Scalability

BackdoorMBTI provides flexible scalability, allowing users to customize and extend the framework in the following aspects. Detailed guides are available to help with each type of addition:

  1. Adding New Datasets BackdoorMBTI supports loading custom datasets, allowing integration of any dataset (e.g., CIFAR-100 or custom datasets) into the framework. For details, please refer to the [Adding New Datasets Tutorial](../tutorials/add_new_datasets.rst).

  2. Adding New Attacks The framework allows users to implement new attack methods across various modalities (e.g., image, text, audio), such as the BadNet attack. For more information, see the [Adding New Attacks Tutorial](../tutorials/add_new_attacks.rst).

  3. Adding New Defenses BackdoorMBTI supports adding and testing new defense methods, such as STRIP, to enhance system robustness. See the [Adding New Defenses Tutorial](../tutorials/add_new_defenses.rst) for more details.

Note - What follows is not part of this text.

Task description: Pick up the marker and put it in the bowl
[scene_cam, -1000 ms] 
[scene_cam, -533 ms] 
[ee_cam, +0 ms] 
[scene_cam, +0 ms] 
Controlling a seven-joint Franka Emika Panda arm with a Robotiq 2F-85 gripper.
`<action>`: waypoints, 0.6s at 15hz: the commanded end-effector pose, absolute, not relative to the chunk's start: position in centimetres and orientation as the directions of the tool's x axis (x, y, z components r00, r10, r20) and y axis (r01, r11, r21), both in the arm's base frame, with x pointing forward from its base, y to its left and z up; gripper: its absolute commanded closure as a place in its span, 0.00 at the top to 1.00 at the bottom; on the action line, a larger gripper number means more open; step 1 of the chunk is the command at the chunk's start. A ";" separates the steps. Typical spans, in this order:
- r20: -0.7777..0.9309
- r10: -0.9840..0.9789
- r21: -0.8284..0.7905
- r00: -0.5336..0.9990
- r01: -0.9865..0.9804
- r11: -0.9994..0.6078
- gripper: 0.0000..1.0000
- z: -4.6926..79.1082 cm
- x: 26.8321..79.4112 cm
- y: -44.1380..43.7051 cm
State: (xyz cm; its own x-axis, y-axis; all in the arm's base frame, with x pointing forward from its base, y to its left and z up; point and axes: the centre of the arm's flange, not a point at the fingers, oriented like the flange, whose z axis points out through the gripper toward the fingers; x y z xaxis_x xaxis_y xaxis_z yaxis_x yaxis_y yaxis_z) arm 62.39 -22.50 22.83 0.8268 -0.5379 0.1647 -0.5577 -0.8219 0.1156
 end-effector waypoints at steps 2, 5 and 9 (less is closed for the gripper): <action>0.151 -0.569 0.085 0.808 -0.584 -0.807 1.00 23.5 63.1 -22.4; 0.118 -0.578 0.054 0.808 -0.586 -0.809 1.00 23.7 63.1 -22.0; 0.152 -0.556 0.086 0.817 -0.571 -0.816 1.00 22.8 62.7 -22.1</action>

  4. Adding New Models The framework supports numerous models (e.g., ViT, GPT-2) and allows users to integrate custom model architectures, including PyTorch models and other pretrained models. For details, please refer to the [Adding New Models Tutorial](../tutorials/add_new_models.rst).

BackdoorMBTI is designed to ensure ease of expansion across these core modules. Each tutorial provides clear example code and instructions to assist users in quickly integrating and testing new functional components.